Rassismus, Nationalismus, Gewalt gegenüber Minderheiten, Frauen und Kinder, eine immer größer werdende Kluft zwischen Arm und Reich: Das sind die gravierensten Probleme unserer Gegenwart. Ohne eine ehrliche und schmerzhafte Auseinandersetzung mit diesen Problemen können wir sie als Gesellschaft nicht überwinden.
Spirituelle Menschen sehen in ihrem Glauben oft eine Ressource und Anleitung, um diese Ungerechtigkeiten zu bekämpfen oder erst gar nicht entstehen zu lassen. Aber reicht es aus, wenn wir als Muslime sagen, dass es im Islam keinen Nationalismus oder keinen Rassismus gibt? Versperren solche oberflächlichen Slogans nicht vielmehr den Blick für verschiedene Formen von Ungerechtigkeit in unserer Zeit? Allzuoft beobachtet man gebetsmühlenartig wiederholte Slogans und auswendiggelernte Floskeln, um vorhandene Probleme klein zu reden oder ganz unter den Teppich zu kehren.
Die Imame und muslimischen Gelehrten haben eine hervorgehobene Rolle in der Gemeinschaft. Das Wissen über den Glauben verleiht ihnen eine bestimmte Form der Autorität, wenn sie vor die Gemeinde treten. Aber Wissen bringt auch eine große Verantwortung mit sich, eine Verantwortung für die Gemeinde aber auch für die Gesellschaft insgesamt. Die Imame und muslimischen Gelehrten spielen mit ihren Predigten und Schriften lenken oftmals die Spiritualität der Gläubigen in eine bestimmte Richtung. Manchmal scheint die Spiritualität jedoch zu einer Flucht vor gesellschaftlichen Problemen zu werden.
Eine einseitige, fast schon exzessiv praktizierte Spiritualität bietet nur dem Anschein nach einen Ausweg aus der Konfrontation mit den unangenehmem Weltlichen. Dabei stehen beide Dinge – Weltliches und Spirituelles – gar nicht im Gegensatz zueinander. Vielmehr scheint es für die eigene Spiritualität auch fruchtbar zu sein, sich mit den weltlichen Herausforderungen zu beschäftigen. Spiritualität bedeutet auch, gestärkt vom Glauben eigene Impulse im Leben zu setzen.

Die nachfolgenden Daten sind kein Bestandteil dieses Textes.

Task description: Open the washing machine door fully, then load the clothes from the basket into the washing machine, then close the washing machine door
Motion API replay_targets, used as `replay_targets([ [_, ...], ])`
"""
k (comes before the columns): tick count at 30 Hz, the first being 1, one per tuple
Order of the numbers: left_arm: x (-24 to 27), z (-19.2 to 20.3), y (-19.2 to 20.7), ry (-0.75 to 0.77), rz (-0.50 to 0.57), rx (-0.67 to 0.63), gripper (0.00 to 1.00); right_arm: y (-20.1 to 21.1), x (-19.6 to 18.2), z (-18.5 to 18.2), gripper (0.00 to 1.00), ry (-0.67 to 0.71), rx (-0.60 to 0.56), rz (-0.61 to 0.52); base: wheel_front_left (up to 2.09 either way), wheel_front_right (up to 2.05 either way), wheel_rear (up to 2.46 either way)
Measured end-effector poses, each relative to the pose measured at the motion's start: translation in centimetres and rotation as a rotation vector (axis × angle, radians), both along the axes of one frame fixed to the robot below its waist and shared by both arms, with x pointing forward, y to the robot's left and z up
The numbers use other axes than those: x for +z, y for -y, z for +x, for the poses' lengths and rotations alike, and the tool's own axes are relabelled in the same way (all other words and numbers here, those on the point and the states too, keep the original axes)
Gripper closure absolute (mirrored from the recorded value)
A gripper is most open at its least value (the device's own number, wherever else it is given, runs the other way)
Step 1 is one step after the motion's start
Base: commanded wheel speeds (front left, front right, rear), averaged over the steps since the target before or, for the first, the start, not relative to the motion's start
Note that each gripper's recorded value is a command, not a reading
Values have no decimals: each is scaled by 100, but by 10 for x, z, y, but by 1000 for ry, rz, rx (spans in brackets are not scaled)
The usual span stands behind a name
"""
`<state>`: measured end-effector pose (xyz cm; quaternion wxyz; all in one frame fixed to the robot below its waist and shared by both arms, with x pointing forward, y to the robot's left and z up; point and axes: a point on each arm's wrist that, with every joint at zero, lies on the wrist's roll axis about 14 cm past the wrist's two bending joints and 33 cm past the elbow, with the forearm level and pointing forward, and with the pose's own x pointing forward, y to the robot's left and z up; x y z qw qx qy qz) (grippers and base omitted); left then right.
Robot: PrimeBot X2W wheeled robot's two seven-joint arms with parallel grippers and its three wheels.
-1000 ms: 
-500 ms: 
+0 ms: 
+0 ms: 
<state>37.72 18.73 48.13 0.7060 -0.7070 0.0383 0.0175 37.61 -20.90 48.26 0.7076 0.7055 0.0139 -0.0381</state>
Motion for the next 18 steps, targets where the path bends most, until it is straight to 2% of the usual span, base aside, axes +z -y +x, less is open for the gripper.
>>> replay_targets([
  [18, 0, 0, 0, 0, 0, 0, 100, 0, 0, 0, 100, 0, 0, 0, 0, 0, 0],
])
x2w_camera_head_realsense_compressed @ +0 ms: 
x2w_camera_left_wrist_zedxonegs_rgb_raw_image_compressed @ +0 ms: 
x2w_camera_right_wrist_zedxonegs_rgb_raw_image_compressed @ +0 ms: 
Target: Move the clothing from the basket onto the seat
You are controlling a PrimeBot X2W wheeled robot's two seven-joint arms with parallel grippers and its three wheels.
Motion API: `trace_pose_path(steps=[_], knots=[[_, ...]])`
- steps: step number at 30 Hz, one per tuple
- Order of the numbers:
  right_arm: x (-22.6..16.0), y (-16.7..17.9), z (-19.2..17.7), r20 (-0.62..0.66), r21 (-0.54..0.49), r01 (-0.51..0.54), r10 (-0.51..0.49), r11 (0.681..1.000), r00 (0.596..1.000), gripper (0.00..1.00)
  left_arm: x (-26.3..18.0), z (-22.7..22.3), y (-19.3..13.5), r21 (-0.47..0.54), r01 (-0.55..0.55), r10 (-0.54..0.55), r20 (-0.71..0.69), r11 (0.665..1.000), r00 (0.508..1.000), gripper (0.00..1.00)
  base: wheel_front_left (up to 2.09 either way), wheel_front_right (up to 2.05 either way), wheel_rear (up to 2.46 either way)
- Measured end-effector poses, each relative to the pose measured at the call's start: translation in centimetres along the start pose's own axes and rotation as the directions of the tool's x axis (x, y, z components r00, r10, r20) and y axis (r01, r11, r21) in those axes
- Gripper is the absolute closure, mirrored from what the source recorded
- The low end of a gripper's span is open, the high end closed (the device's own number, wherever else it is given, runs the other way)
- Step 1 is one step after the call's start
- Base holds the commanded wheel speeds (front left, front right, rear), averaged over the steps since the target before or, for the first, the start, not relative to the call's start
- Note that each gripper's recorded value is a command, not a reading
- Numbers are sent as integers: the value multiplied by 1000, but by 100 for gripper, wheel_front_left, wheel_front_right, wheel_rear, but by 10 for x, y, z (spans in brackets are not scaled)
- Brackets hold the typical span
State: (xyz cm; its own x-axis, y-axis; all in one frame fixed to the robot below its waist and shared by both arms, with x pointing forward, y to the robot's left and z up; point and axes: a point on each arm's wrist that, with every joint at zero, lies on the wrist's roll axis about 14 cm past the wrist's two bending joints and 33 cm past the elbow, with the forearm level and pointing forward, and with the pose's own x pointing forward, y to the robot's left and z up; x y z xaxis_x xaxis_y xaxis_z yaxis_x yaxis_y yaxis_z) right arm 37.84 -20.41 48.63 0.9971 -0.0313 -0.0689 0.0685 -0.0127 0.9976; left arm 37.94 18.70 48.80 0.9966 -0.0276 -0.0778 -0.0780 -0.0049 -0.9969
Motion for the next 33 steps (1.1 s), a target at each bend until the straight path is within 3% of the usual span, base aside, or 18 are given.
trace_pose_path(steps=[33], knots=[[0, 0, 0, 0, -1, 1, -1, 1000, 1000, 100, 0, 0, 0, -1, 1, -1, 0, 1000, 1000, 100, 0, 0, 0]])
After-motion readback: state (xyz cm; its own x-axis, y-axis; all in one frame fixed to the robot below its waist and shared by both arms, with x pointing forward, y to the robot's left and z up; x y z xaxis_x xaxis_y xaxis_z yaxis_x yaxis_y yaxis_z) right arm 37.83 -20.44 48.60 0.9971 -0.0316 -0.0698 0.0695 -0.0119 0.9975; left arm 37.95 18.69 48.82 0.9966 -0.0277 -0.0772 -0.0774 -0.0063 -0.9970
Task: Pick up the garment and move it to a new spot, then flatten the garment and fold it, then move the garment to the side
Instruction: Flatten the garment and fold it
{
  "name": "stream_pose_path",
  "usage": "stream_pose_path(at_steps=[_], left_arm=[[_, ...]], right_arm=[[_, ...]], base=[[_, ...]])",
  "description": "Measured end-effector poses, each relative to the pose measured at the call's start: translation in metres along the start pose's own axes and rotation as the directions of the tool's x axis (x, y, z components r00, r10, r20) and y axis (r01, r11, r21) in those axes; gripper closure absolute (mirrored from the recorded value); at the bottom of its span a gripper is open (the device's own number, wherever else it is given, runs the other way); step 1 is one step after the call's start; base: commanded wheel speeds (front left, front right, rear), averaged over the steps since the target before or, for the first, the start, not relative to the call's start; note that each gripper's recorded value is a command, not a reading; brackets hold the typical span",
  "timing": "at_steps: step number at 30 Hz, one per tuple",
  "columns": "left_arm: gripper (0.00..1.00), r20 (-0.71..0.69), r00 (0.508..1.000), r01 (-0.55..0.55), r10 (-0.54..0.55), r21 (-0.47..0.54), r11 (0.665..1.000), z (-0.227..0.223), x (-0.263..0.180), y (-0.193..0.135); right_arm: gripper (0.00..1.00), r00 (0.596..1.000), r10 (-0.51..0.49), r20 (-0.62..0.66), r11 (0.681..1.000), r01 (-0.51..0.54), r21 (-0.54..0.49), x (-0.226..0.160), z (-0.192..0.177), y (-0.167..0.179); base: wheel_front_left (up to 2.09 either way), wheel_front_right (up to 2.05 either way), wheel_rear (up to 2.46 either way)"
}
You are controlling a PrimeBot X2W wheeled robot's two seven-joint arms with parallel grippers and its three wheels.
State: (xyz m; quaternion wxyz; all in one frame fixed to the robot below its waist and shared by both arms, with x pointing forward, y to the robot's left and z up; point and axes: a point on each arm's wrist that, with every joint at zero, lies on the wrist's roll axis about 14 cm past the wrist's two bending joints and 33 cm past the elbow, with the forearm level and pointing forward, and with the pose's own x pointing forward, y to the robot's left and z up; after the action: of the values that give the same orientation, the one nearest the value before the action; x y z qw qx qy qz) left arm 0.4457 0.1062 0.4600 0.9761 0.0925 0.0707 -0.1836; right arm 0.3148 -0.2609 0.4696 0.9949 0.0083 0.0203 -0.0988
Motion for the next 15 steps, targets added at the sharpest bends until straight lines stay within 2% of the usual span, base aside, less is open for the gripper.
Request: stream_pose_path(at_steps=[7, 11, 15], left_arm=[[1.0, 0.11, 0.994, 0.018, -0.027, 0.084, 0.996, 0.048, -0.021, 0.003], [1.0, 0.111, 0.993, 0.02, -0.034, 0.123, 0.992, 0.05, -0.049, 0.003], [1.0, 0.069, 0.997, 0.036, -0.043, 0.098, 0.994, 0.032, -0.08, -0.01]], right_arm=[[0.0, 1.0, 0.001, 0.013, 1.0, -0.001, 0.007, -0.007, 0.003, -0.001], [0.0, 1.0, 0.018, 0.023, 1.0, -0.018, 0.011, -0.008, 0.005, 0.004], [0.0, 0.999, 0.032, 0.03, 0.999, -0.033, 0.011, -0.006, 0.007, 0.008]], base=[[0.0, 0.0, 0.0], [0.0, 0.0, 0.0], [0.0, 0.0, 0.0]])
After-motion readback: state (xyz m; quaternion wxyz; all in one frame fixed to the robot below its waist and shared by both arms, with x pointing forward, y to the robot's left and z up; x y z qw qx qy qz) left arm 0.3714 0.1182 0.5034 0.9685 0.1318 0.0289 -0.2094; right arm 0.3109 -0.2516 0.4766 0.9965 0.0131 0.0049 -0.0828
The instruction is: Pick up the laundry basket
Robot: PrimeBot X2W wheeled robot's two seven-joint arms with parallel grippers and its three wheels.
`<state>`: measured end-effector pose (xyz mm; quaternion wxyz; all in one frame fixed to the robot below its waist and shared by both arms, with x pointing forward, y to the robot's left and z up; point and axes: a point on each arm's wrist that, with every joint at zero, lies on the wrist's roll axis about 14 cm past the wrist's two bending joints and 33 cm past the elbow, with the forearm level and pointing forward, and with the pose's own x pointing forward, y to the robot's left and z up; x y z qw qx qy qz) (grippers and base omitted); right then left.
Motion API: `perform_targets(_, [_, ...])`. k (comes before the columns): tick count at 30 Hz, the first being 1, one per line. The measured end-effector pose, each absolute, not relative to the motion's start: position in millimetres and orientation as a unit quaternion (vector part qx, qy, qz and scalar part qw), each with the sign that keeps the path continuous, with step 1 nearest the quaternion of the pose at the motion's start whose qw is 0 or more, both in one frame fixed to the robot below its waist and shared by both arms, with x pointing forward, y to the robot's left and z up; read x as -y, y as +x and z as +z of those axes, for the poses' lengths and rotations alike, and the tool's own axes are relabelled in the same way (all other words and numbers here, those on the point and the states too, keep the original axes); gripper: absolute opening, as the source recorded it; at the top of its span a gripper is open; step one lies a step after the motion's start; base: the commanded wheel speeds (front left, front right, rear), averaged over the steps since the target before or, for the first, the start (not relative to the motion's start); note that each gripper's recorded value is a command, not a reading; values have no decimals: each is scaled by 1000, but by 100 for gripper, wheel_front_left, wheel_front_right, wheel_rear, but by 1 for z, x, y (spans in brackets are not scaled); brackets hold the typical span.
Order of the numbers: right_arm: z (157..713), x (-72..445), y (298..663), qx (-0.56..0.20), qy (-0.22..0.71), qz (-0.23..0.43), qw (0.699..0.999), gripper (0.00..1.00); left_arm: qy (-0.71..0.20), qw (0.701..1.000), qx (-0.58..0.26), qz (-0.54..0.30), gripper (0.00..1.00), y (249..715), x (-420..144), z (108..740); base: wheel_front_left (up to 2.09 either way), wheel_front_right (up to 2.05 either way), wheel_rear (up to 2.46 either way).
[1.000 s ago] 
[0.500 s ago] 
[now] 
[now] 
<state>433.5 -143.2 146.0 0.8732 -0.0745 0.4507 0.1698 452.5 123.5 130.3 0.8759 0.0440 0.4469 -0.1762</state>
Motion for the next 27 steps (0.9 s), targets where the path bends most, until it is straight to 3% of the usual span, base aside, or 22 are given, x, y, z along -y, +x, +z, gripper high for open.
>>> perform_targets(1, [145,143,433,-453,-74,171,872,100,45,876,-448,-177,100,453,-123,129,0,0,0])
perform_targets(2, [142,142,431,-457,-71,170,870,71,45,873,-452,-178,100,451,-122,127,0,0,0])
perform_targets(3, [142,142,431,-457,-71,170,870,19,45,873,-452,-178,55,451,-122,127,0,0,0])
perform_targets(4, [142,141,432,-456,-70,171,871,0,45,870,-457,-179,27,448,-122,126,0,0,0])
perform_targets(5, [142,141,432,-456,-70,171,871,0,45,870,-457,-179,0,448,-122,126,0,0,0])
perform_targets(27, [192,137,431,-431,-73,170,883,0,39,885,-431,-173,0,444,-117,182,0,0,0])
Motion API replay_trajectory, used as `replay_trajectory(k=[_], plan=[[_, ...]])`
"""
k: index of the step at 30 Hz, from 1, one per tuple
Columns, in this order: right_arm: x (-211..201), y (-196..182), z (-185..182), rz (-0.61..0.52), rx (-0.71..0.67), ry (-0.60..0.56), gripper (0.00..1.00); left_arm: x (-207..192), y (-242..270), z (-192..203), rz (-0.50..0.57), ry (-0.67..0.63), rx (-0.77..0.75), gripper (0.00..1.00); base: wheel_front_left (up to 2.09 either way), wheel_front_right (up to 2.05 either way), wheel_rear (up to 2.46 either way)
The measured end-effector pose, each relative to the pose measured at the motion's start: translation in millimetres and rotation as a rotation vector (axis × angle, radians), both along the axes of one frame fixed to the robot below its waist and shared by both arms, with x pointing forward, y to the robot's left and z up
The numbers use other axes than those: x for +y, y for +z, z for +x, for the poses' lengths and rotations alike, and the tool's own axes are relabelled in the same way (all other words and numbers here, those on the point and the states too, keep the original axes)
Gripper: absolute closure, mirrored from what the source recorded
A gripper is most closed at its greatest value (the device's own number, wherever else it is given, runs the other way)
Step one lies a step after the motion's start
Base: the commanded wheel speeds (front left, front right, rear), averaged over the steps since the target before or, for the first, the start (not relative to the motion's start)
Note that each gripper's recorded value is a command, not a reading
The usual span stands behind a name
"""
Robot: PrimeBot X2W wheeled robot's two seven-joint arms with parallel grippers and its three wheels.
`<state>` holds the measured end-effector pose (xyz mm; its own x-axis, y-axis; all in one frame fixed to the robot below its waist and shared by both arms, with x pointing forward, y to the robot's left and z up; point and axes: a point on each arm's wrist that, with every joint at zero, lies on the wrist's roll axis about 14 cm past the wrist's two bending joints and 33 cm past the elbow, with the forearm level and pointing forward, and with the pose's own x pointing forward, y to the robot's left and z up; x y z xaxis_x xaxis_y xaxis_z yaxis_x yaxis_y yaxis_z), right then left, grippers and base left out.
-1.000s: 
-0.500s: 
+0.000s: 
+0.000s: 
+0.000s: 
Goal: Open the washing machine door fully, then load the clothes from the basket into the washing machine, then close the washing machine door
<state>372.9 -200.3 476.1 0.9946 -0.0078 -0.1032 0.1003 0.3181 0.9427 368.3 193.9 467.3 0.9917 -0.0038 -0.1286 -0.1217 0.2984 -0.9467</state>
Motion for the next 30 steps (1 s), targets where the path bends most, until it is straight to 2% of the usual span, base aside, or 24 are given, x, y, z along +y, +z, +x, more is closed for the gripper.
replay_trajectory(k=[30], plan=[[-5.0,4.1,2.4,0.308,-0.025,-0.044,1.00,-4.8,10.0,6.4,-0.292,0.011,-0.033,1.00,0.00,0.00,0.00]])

In manchen mehrheitlich muslimischen Ländern zeigt sich eine regelrechte Flucht in die Spiritualität. Man macht es sich gemütlich und hüllt sich angesichts der gesellschaftlichen und politischen Entwicklungen des Landes in Schweigen, aus Angst vor der politischen Autorität. Dabei müssten grade unsere Gelehrten die Misstände ansprechen und die Gläubigen sensibilisieren, positive Impulse und Iniativen in der Gemeinschaft zu aktivieren.
Wenn der Glaube und die Gemeinschaft der Gläubigen das direkte Umfeld, in dem sie leben, nicht zum Positiven hin ändern, was für einen Wert hat dann die individuelle Spiritualität zwischen den eigenen vier Wänden? Wenn wir als Muslime Unrecht in den eigenen Reihen, in der Gesellschaft oder im Land, in dem wir leben, nicht einmal beim Namen nennen, was ist unsere Spiritualität dann noch wert?
Spirituell und gläubig sein bedeutet nicht, verträumt in den Himmel zu schauen und sich in Askese und Abkehr zu üben. Es beinhaltet auch ein Engagement zum Wohl der Gemeinschaft und der gesamten Gesellschaft. Eine Spiritualität, die lähmt und passiv macht, ist keine Spiritualität, sondern am Ende Opium für das Volk.